» TASK INSTRUCTIONS: In the data below, one line contains "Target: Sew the" and a later one contains "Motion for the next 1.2". Print both, with every line between them, exactly and alone.

» Collection entries:
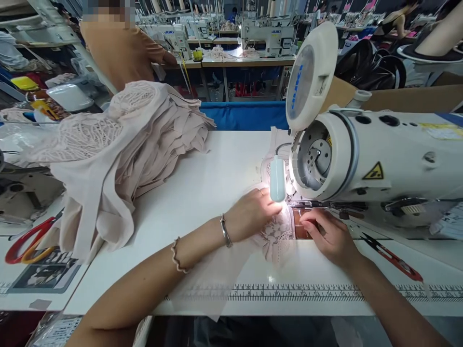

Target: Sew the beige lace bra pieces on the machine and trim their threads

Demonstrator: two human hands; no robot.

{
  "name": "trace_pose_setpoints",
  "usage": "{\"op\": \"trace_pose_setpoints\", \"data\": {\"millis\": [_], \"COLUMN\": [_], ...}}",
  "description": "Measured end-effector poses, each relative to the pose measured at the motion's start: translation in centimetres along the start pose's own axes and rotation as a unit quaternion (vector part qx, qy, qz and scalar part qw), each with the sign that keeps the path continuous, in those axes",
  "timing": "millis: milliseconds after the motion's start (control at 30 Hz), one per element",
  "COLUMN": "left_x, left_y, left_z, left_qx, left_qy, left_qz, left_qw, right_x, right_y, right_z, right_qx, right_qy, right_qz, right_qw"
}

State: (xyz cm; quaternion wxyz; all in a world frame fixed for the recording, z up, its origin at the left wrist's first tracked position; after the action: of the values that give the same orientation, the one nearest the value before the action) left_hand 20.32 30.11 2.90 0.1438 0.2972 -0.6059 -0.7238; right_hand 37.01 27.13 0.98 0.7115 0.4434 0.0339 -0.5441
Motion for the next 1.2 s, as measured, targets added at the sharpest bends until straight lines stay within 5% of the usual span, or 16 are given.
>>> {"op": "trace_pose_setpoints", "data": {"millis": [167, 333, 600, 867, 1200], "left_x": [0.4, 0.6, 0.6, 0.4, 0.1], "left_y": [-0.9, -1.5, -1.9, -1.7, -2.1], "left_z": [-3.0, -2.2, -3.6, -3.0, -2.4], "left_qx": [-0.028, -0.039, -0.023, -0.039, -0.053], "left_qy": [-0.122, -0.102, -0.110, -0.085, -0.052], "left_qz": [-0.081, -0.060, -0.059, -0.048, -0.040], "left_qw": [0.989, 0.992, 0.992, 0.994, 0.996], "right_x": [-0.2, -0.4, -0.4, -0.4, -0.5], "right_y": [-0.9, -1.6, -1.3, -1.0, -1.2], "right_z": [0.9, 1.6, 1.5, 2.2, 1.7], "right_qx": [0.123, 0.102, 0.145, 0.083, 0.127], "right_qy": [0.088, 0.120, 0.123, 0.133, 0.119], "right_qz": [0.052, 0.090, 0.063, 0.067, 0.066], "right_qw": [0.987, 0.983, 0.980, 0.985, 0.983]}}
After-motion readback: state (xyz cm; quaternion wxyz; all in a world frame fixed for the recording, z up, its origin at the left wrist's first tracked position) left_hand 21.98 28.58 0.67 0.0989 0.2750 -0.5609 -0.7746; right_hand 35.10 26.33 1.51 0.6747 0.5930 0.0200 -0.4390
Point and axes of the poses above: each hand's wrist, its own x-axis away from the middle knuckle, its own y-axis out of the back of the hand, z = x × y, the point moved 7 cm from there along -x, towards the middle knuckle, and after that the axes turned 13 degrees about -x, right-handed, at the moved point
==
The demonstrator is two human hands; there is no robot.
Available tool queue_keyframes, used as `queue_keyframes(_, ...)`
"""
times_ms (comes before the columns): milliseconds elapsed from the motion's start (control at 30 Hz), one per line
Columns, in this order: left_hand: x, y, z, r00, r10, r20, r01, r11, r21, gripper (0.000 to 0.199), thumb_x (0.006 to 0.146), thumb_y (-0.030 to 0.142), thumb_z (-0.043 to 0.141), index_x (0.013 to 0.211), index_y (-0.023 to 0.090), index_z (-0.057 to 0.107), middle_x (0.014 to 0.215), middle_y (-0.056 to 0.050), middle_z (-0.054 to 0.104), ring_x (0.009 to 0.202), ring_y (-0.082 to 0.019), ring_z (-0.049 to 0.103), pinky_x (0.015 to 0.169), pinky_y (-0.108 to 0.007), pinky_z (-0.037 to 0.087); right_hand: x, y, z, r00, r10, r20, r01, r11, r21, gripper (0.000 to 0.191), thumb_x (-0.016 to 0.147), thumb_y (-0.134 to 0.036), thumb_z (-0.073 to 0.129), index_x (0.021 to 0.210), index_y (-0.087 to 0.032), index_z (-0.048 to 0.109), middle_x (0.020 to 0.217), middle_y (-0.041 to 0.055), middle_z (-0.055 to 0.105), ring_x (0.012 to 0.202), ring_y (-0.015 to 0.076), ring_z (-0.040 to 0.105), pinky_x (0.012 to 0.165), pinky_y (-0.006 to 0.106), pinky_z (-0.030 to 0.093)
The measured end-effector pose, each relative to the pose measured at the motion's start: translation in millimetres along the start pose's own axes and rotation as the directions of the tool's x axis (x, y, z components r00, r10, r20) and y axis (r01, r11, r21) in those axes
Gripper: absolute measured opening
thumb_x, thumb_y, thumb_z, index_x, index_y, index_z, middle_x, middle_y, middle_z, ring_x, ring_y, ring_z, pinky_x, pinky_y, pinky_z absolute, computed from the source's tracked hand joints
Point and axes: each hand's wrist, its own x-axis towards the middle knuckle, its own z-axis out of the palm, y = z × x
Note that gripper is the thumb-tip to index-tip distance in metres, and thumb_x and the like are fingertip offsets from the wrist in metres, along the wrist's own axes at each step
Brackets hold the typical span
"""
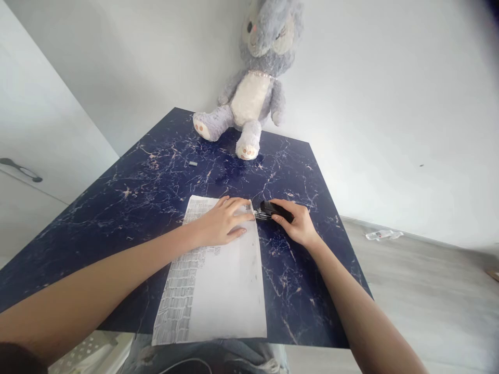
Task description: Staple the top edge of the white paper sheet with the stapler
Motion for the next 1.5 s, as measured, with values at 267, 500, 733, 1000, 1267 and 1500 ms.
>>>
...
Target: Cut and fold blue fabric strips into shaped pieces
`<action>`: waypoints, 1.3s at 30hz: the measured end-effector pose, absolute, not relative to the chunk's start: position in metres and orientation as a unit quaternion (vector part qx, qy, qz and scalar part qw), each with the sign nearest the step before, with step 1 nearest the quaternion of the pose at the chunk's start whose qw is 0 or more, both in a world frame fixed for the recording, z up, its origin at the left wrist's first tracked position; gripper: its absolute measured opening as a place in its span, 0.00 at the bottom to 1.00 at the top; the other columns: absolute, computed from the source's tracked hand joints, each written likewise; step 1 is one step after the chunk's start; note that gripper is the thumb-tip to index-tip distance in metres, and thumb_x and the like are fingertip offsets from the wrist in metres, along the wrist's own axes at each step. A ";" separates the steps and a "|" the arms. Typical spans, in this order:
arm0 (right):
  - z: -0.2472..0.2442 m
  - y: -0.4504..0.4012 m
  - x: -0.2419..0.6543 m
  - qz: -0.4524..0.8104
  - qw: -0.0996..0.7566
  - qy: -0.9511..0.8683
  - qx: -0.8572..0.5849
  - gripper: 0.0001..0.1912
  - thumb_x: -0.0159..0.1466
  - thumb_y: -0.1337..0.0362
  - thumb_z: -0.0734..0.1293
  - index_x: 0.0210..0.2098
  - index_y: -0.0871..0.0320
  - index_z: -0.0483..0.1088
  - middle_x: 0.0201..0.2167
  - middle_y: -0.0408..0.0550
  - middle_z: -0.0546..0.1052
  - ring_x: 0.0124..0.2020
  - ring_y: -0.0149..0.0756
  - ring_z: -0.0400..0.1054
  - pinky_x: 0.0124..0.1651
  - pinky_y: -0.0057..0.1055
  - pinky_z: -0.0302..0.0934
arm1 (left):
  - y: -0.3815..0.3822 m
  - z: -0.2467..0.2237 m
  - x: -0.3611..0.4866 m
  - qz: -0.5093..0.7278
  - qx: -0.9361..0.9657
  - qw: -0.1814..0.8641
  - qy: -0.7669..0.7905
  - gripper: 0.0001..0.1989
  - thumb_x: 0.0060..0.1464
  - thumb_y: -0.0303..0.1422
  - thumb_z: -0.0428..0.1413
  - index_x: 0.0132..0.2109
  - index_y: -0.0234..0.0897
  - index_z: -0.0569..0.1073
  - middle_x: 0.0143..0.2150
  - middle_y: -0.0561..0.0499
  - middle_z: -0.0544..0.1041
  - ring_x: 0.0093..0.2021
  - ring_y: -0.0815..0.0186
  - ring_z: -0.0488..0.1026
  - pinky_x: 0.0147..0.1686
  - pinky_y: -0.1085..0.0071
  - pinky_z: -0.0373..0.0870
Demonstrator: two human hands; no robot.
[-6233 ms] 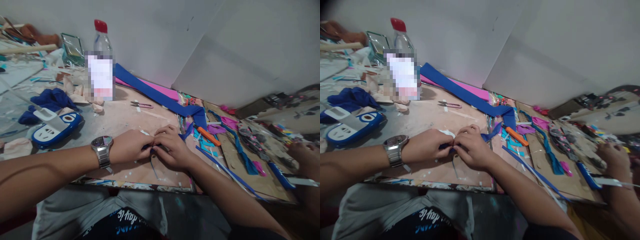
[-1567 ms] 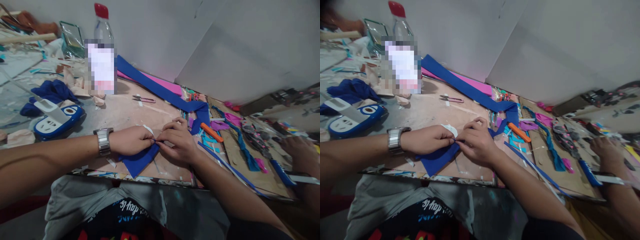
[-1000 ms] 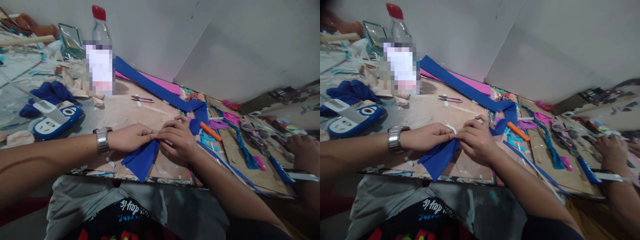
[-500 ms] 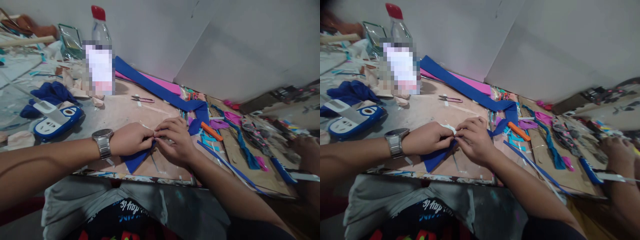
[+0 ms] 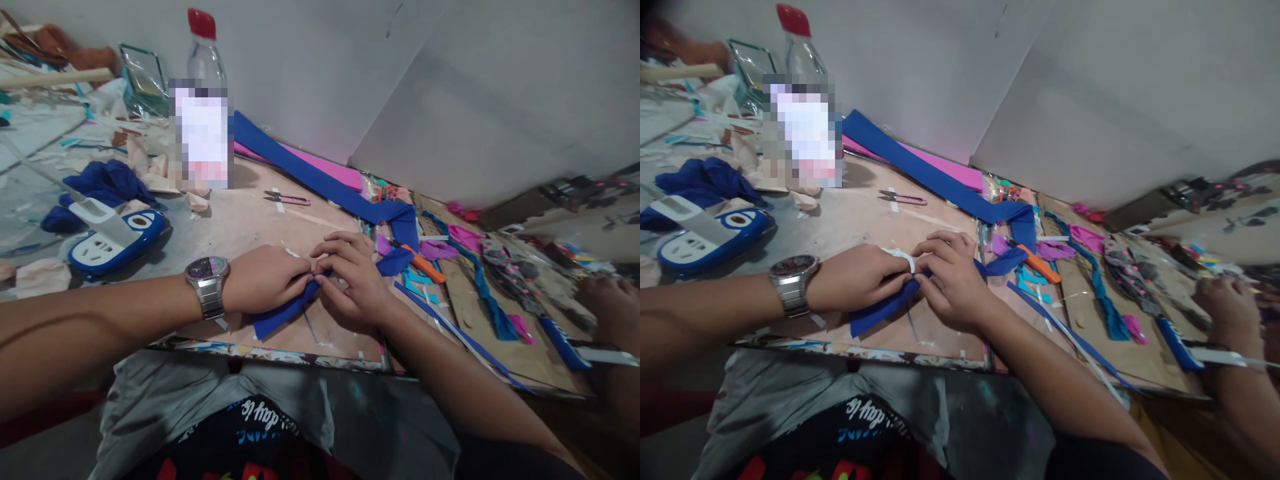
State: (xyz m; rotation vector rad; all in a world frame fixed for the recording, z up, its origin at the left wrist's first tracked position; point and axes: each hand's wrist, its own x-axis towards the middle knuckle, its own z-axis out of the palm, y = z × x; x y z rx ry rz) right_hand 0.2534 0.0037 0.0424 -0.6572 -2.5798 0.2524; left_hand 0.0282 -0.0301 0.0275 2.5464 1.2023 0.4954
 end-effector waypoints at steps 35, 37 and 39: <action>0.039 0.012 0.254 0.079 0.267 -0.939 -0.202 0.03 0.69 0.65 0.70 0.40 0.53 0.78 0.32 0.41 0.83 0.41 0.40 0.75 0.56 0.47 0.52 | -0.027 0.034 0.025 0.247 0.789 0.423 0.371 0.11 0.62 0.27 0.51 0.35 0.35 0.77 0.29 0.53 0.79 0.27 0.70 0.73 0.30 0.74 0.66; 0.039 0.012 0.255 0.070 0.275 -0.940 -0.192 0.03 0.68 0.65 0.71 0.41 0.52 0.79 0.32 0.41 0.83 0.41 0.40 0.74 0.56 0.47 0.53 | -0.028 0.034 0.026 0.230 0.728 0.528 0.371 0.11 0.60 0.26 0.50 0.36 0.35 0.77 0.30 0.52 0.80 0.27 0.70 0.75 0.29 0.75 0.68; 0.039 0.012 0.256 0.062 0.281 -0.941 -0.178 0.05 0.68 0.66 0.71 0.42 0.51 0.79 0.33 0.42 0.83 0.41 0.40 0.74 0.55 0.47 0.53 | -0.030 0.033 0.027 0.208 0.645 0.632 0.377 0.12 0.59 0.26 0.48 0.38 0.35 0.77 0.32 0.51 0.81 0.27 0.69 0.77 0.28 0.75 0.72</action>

» TASK RESPONSE:
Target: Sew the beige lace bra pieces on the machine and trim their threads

Demonstrator: two human hands; no robot.

{
  "name": "trace_pose_setpoints",
  "usage": "{\"op\": \"trace_pose_setpoints\", \"data\": {\"millis\": [_], \"COLUMN\": [_], ...}}",
  "description": "Measured end-effector poses, each relative to the pose measured at the motion's start: translation in centimetres along the start pose's own axes and rotation as a unit quaternion (vector part qx, qy, qz and scalar part qw), each with the sign that keeps the path continuous, in those axes",
  "timing": "millis: milliseconds after the motion's start (control at 30 Hz), one per element",
  "COLUMN": "left_x, left_y, left_z, left_qx, left_qy, left_qz, left_qw, right_x, right_y, right_z, right_qx, right_qy, right_qz, right_qw"
}

State: (xyz cm; quaternion wxyz; all in a world frame fixed for the recording, z up, its origin at the left wrist's first tracked position; after the action: of the values that give the same orientation, the one nearest the value before the action) left_hand 20.32 30.11 2.90 0.1438 0.2972 -0.6059 -0.7238; right_hand 37.01 27.13 0.98 0.7115 0.4434 0.0339 -0.5441
Motion for the next 1.2 s, as measured, targets added at the sharpest bends until straight lines stay within 5% of the usual span, or 16 are given.

No further answer is required.